**Problem**
What is needed is an exact copy of the data below, pictures excluded.

**Data extract**
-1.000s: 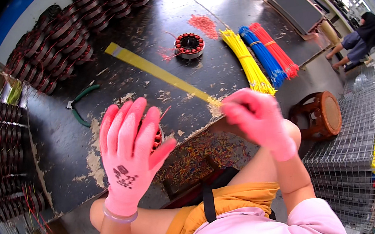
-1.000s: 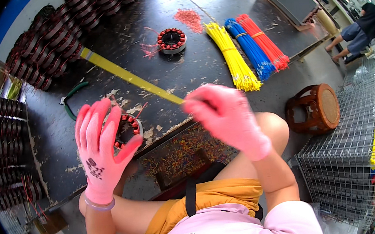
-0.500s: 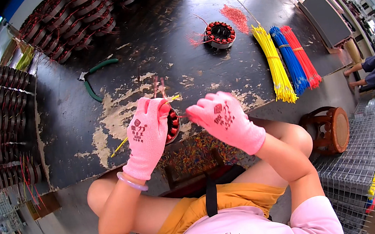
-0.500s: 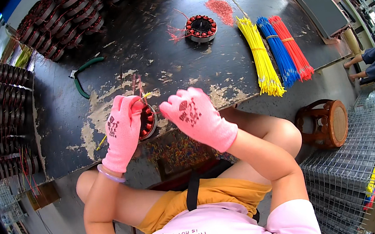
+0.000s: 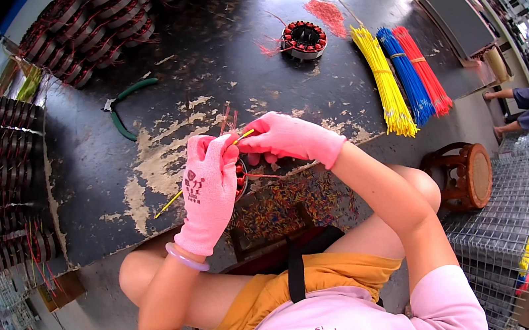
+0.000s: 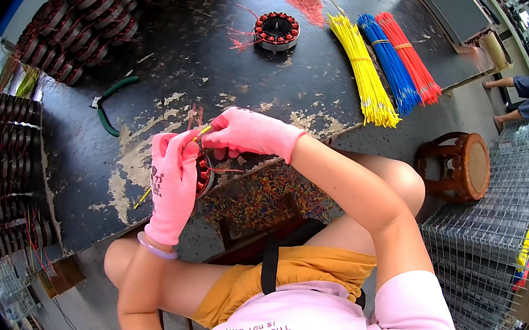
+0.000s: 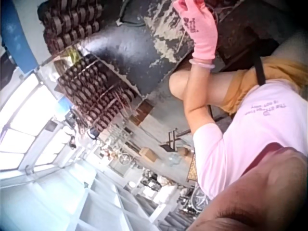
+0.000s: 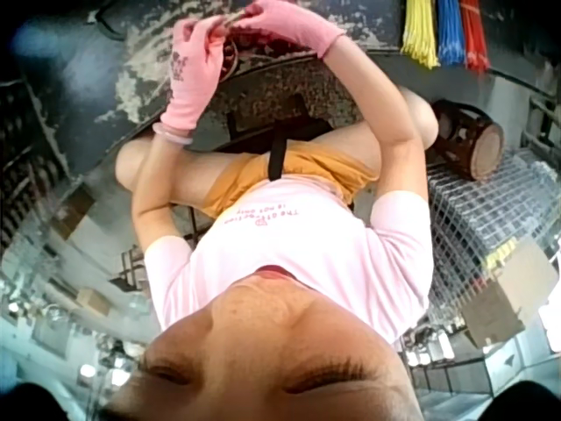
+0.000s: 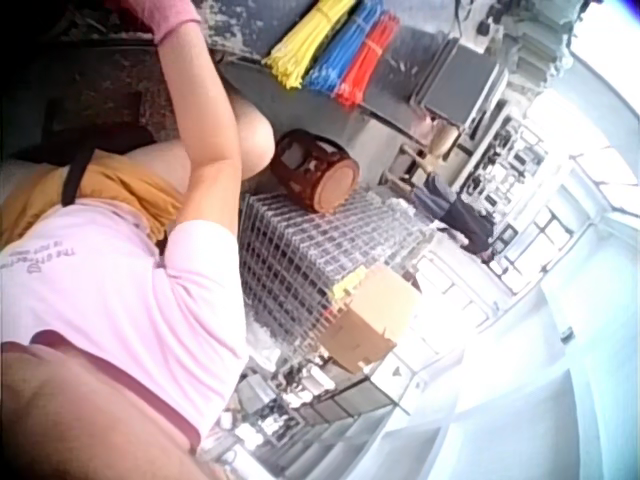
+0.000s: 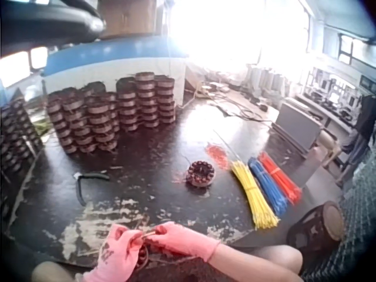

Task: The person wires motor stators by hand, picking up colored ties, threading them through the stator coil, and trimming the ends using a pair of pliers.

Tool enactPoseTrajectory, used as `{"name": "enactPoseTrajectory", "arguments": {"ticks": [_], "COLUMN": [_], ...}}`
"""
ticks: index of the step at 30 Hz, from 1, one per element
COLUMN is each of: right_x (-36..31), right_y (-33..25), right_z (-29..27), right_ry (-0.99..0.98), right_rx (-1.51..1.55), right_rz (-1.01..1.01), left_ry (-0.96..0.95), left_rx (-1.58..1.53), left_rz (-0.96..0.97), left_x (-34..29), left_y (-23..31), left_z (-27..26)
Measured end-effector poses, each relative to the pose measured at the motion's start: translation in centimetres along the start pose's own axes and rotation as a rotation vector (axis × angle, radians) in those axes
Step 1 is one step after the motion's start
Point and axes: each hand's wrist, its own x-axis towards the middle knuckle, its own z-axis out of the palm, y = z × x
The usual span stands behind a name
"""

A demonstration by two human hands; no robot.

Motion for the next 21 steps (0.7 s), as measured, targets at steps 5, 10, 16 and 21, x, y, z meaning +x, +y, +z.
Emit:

**Answer to this problem**
-1.000s: 
-1.000s: 
-0.500s: 
-0.500s: 
+0.000s: 
+0.000s: 
+0.000s: 
+0.000s: 
+0.000s: 
+0.000s: 

Task: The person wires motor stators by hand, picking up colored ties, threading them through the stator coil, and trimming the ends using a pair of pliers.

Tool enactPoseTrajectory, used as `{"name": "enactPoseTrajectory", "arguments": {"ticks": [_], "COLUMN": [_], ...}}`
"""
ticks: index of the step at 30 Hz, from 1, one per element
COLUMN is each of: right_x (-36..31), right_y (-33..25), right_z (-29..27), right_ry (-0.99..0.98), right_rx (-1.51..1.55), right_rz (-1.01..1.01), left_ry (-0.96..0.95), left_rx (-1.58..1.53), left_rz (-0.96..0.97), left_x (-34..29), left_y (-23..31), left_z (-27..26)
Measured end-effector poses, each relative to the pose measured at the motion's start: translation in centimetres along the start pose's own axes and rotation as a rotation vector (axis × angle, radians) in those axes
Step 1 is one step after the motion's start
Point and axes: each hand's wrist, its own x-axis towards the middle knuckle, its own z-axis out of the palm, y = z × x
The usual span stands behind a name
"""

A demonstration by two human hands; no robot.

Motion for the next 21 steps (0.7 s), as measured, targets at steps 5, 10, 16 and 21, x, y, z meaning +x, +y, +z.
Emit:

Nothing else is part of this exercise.